# [TASK OBJECTIVE]
Search the entries for the word "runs". Copy every line that holds it.
*** RECORDS FOR THIS TASK
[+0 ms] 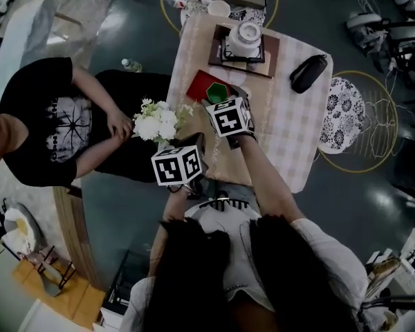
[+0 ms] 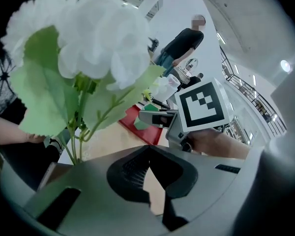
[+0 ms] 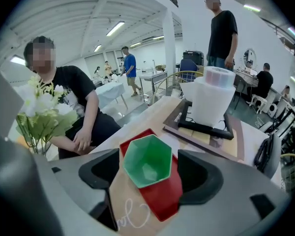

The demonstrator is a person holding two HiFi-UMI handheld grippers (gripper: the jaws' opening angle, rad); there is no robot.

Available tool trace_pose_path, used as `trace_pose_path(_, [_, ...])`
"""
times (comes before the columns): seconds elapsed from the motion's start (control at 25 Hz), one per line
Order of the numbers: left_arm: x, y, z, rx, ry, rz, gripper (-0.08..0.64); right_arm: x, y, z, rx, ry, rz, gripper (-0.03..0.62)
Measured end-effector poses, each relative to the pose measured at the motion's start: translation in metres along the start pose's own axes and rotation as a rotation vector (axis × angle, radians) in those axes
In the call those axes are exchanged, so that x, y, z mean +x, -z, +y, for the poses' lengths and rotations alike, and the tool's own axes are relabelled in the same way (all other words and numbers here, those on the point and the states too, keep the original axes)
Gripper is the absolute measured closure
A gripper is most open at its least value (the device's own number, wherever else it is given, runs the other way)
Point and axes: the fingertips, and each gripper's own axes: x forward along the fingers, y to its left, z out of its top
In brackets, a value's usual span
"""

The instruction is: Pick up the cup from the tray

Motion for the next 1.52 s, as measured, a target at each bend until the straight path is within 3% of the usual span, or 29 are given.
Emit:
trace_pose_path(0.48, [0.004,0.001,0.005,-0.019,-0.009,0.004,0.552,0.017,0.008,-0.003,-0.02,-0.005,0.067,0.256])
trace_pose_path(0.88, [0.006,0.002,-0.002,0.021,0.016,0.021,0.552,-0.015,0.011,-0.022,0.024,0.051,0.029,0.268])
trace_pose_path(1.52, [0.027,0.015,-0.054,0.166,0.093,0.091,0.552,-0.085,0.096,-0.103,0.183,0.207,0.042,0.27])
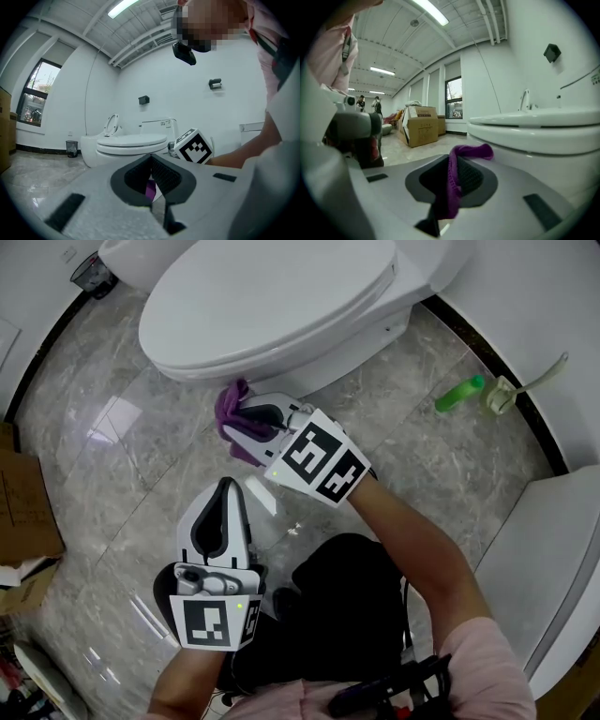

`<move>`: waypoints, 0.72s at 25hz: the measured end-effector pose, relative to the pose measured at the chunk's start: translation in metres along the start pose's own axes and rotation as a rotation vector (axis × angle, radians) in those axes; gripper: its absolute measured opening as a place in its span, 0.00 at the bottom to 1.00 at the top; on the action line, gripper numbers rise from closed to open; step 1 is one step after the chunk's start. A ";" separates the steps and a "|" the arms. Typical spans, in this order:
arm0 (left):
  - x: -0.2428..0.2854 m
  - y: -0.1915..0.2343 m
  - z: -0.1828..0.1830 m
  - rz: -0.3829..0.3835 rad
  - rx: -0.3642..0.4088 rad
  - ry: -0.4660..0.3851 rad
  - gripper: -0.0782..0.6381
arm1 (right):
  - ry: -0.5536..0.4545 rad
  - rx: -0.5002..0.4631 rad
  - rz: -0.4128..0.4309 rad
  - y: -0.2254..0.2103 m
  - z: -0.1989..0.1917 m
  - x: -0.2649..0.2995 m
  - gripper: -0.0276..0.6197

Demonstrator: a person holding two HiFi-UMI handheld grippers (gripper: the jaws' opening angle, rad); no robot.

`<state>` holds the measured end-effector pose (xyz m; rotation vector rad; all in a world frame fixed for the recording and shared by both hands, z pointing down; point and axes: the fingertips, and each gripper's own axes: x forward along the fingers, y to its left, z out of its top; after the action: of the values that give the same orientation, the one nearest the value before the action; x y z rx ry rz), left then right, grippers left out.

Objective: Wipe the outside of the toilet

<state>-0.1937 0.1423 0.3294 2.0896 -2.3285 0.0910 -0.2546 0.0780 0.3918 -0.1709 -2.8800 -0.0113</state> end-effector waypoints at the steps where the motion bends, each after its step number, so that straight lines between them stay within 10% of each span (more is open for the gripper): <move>1: 0.000 0.001 -0.002 -0.001 0.002 0.003 0.12 | -0.019 0.004 0.007 0.002 0.004 -0.003 0.13; 11: 0.017 -0.011 0.002 -0.072 -0.007 -0.027 0.12 | -0.070 -0.033 -0.094 -0.009 0.014 -0.066 0.13; 18: 0.026 -0.021 0.045 -0.133 -0.032 -0.054 0.12 | 0.042 -0.022 -0.367 -0.061 0.009 -0.159 0.13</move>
<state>-0.1742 0.1123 0.2861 2.2513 -2.1958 -0.0048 -0.1113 -0.0012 0.3434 0.3495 -2.8266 -0.1130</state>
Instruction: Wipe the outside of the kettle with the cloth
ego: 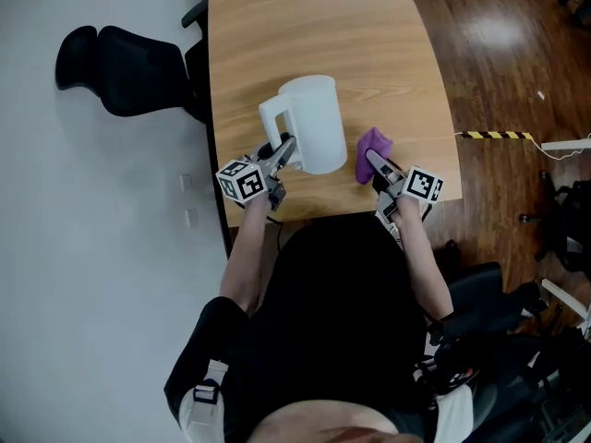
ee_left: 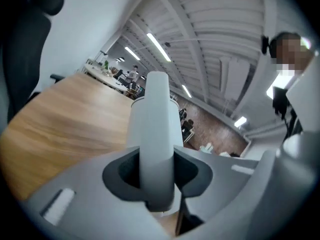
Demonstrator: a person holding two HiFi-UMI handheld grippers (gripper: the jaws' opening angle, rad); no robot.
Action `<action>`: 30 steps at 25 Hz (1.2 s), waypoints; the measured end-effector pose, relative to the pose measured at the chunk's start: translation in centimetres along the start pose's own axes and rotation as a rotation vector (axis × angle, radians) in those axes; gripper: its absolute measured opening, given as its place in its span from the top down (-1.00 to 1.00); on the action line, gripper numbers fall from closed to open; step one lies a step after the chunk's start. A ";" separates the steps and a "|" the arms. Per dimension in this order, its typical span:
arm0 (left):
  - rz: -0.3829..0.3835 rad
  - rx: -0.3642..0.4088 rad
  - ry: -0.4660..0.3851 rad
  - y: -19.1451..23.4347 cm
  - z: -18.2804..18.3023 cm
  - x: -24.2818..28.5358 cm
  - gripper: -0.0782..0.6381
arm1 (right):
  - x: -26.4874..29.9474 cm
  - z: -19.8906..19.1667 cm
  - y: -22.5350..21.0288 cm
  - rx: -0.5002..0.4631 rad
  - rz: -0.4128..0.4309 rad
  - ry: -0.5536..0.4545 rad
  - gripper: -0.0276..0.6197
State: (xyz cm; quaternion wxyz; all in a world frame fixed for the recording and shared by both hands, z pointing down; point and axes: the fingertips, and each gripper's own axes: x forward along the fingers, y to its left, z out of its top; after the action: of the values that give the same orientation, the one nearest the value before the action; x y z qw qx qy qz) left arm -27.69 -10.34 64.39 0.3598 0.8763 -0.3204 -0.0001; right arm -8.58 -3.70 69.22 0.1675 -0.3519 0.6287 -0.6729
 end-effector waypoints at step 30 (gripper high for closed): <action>-0.558 -0.849 -0.766 -13.0 13.6 -0.4 0.46 | -13.6 6.5 33.4 -1.077 0.724 -0.582 0.77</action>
State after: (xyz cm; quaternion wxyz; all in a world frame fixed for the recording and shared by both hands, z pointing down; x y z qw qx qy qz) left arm -23.82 -11.73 46.07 0.5224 0.6456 -0.1582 -0.5341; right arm -1.89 -4.49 33.19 0.3447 -0.3202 0.8810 -0.0494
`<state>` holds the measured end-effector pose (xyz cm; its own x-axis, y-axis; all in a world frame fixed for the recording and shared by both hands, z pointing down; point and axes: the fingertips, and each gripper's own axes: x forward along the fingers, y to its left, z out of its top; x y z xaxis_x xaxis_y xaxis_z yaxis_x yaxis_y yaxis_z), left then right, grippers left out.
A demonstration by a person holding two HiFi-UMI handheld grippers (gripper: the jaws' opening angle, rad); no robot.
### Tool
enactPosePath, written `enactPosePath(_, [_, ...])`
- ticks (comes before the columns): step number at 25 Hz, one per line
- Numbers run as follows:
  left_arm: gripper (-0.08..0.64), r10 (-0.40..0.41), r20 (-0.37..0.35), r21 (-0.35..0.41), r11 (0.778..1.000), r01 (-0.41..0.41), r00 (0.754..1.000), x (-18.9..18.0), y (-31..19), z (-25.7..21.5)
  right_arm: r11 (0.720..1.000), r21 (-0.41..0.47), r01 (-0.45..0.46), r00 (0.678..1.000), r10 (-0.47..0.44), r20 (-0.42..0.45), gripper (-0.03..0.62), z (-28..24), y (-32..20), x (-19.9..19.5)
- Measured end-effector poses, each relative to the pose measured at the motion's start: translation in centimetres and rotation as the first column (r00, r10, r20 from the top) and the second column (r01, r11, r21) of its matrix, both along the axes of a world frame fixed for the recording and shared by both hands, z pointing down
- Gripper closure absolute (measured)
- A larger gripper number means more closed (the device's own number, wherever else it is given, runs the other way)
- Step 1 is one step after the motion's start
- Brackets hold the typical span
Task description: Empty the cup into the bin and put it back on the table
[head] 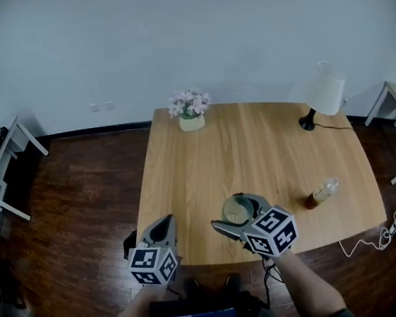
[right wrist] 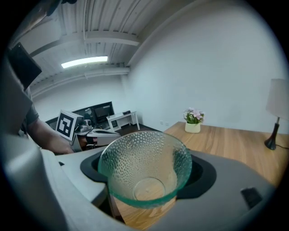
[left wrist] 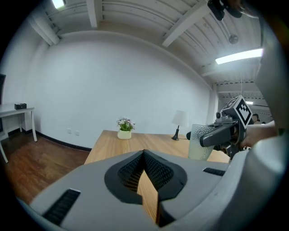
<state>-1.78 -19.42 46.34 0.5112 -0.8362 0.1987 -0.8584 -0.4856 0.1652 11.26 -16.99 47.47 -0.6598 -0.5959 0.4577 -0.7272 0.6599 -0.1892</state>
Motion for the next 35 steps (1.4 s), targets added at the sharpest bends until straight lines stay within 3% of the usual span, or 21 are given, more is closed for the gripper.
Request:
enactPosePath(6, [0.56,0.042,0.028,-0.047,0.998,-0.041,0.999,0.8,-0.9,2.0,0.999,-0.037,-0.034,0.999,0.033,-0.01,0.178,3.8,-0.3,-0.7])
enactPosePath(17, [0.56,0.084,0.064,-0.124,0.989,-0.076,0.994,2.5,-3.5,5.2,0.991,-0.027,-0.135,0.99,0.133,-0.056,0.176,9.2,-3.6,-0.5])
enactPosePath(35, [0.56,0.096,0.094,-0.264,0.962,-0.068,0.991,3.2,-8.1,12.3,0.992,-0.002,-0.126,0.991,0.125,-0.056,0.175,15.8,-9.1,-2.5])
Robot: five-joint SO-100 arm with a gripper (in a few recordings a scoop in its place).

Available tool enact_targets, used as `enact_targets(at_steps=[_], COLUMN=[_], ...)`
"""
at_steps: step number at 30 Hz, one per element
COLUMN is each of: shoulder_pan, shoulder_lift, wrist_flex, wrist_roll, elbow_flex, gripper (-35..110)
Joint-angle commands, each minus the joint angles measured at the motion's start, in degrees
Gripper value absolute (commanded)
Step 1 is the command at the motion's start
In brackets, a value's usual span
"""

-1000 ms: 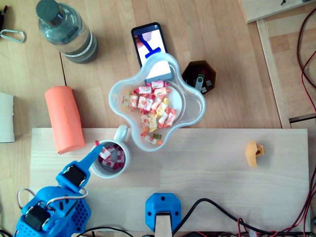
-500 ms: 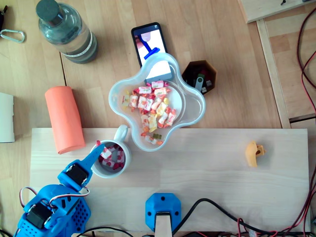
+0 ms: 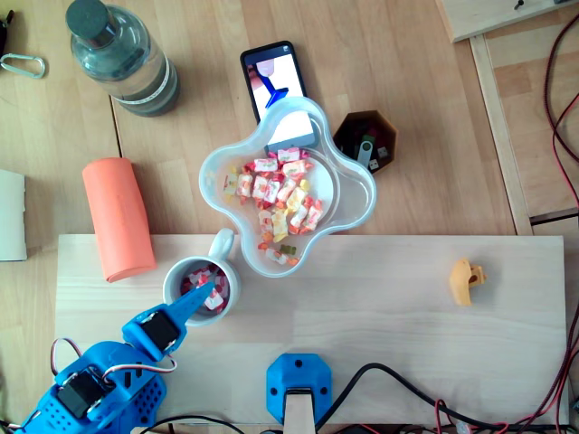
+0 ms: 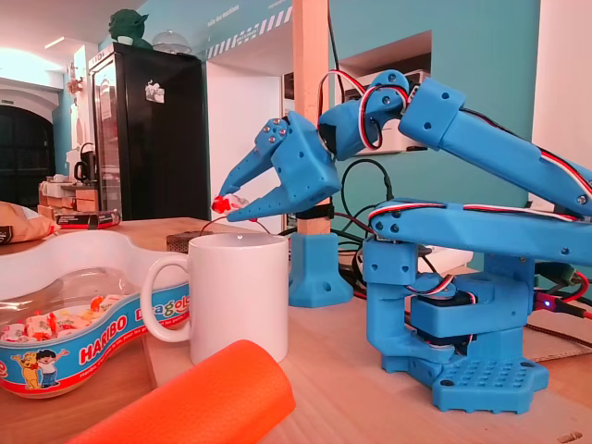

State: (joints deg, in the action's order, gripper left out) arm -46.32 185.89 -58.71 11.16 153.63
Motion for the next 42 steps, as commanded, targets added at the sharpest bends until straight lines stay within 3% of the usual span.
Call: enact_targets(at_steps=[1, 22, 32, 42], shoulder_pan=[-0.9, -0.6, 6.2, 6.3], shoulder_lift=[3.6, 9.1, 9.1, 9.1], wrist_flex=[-0.2, -0.2, -0.2, -0.9], wrist_roll=[0.8, 0.8, 0.9, 0.9], elbow_flex=[-0.3, 3.5, 3.6, 3.9], gripper=[-2, -3, -3, -2])
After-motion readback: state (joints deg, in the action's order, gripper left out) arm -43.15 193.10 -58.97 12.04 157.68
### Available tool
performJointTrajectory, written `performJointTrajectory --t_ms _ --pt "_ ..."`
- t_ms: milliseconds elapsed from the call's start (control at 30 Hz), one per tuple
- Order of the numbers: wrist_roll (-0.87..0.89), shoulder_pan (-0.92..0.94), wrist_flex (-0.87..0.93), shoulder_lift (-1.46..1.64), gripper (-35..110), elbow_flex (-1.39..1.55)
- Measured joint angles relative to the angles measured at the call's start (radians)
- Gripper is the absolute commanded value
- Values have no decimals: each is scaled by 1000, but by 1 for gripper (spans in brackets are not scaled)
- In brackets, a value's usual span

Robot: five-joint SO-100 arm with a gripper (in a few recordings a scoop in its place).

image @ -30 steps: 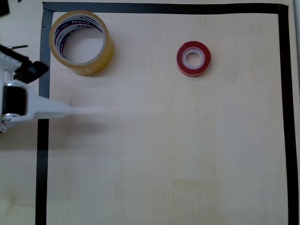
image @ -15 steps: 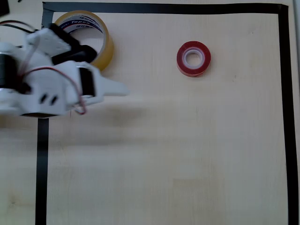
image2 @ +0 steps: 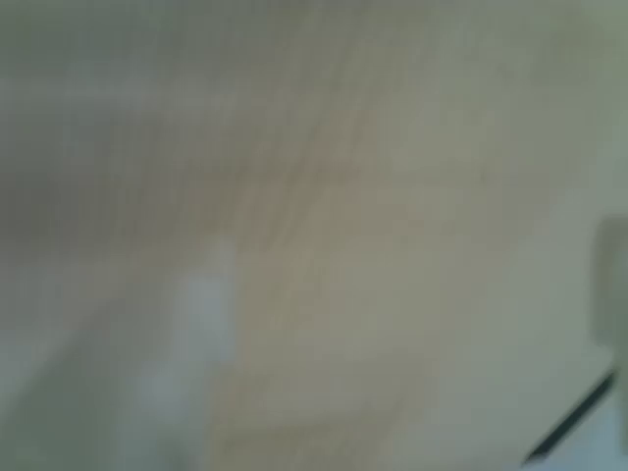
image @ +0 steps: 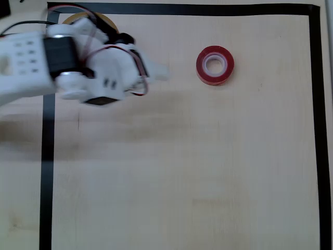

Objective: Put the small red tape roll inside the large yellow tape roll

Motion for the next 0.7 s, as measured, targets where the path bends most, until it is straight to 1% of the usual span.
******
# [RESPONSE AREA]
A gripper is most open at its least value (the device's own number, wherever else it is given, runs the other way)
- A larger gripper number means more closed (the device's own number, wherever else it is given, runs the other way)

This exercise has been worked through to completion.